Taipei, May 17 (CNA) Health and Welfare Minister Chen Shih-chung (陳時中) said Wednesday that he will lead a delegation to Geneva at the time of the World Health Assembly (WHA) meeting and will protest Taiwan's exclusion from this year's 10-day conference.
During a legislative committee hearing, Chen said his delegation will depart May 20 and will try to hold bilateral talks with representatives of participating countries and attend technical meetings at the WHA.
Taiwan had hoped to attend this year's WHA in Geneva from May 22-31 as an observer, as it had done in the past, but did not receive an invitation from the World Health Organization (WHO) due to China's obstruction. The WHA is the WHO's decision-making body.
At Wednesday's legislative hearing, Chen told lawmakers in the Social Welfare and Environmental Hygiene Committee that his delegation will make every effort to hold discussions with representatives of the participating countries and will seek to have more bilateral meetings than the 32 held last year.

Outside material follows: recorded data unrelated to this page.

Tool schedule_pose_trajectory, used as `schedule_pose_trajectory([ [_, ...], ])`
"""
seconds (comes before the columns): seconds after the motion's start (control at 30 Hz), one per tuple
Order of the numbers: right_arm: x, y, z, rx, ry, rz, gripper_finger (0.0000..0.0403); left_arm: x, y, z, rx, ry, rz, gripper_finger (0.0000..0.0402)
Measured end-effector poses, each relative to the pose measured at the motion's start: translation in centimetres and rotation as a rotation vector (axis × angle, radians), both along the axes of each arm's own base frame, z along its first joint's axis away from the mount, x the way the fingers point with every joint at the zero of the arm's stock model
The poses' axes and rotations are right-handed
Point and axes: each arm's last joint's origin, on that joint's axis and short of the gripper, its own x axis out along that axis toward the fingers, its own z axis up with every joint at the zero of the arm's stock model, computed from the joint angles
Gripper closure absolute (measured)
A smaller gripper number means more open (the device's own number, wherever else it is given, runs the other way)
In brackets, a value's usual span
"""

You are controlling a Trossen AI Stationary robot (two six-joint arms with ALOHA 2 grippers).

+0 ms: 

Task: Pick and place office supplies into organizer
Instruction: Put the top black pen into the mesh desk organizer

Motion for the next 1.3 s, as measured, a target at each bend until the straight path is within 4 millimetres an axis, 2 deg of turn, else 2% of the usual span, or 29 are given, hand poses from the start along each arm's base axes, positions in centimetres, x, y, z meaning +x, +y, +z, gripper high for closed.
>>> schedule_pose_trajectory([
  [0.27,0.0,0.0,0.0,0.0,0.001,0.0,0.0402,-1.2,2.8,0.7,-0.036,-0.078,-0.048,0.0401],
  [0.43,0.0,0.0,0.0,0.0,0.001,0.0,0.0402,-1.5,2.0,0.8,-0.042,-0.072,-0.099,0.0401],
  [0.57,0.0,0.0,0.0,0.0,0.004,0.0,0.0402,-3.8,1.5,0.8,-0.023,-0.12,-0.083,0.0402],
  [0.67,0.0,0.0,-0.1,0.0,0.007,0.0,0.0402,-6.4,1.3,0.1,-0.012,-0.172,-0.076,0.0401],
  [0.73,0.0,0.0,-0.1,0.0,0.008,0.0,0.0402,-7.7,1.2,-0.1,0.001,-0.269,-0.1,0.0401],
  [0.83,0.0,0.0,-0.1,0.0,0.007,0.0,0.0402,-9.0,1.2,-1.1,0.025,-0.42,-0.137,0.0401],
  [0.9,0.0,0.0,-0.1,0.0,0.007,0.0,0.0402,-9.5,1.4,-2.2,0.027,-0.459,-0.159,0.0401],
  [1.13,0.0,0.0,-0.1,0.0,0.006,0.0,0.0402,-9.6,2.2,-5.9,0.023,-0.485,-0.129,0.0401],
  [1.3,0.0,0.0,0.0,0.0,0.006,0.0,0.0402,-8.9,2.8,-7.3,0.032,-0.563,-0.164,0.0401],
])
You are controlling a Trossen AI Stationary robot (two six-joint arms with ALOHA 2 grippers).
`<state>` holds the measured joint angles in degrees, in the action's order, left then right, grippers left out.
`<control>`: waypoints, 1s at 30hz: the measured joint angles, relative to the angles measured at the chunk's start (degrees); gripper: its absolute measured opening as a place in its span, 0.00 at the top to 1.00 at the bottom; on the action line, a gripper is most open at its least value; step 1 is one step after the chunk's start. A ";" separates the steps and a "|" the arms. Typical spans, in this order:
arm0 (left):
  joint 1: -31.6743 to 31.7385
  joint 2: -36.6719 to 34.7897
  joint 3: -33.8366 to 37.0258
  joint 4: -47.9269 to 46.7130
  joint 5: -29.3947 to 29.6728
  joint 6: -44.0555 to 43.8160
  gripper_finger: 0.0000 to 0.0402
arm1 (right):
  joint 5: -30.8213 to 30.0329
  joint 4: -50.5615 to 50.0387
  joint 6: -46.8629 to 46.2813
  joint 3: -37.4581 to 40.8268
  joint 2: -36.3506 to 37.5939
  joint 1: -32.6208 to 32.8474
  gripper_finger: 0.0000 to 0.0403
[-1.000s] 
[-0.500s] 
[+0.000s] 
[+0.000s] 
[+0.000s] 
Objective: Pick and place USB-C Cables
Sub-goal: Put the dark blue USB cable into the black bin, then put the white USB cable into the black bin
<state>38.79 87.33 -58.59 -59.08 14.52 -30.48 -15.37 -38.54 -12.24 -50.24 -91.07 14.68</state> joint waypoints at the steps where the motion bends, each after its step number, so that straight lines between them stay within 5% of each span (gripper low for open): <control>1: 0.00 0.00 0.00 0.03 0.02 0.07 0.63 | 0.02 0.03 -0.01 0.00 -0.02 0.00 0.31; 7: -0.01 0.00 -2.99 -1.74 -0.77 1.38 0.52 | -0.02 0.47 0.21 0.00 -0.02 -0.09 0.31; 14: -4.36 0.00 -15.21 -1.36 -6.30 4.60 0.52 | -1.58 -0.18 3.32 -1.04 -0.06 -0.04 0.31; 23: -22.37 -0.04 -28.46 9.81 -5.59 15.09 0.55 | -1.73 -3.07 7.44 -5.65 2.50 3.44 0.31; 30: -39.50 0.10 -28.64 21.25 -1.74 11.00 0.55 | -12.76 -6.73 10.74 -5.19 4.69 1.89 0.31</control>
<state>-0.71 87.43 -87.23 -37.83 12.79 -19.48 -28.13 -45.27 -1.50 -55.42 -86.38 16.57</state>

On the question of whether the Taiwanese delegation will stage a protest on the sidelines of the WHA, Chen said "protest is a must."
However, he said, the Taiwan delegation will likely face "suppression" by the organizers if it tries to attend technical meetings at the WHA.
Nonetheless, the delegation is prepared for that and will protest if it happens, Chen said.
The delegation will include Chou Jih-haw (周志浩), director-general of the Centers for Disease Control; Wu Shou-mei (吳秀梅), director-general of the Food and Drug Administration; Wang Ying-wei (王英偉), director-general of the Health Promotion Administration; and Lee Po-chang (李伯璋), director-general of the National Health Insurance Administration, according to the Ministry of Health and Welfare.
Taiwan first attended the WHA meeting as an observer in 2009, a year after the government of former President Ma Ying-jeou (馬英九) came to power and pursued a more conciliatory policy toward Beijing.
Taiwan had taken part in every WHA meeting since then, until this year.
Its exclusion is widely seen as the latest move by China to clamp down on Taiwan's international participation, a strategy that has become more aggressive since President Tsai Ing-wen (蔡英文) of the Democratic Progressive Party, who is less conciliatory toward China, came to power in May 2016.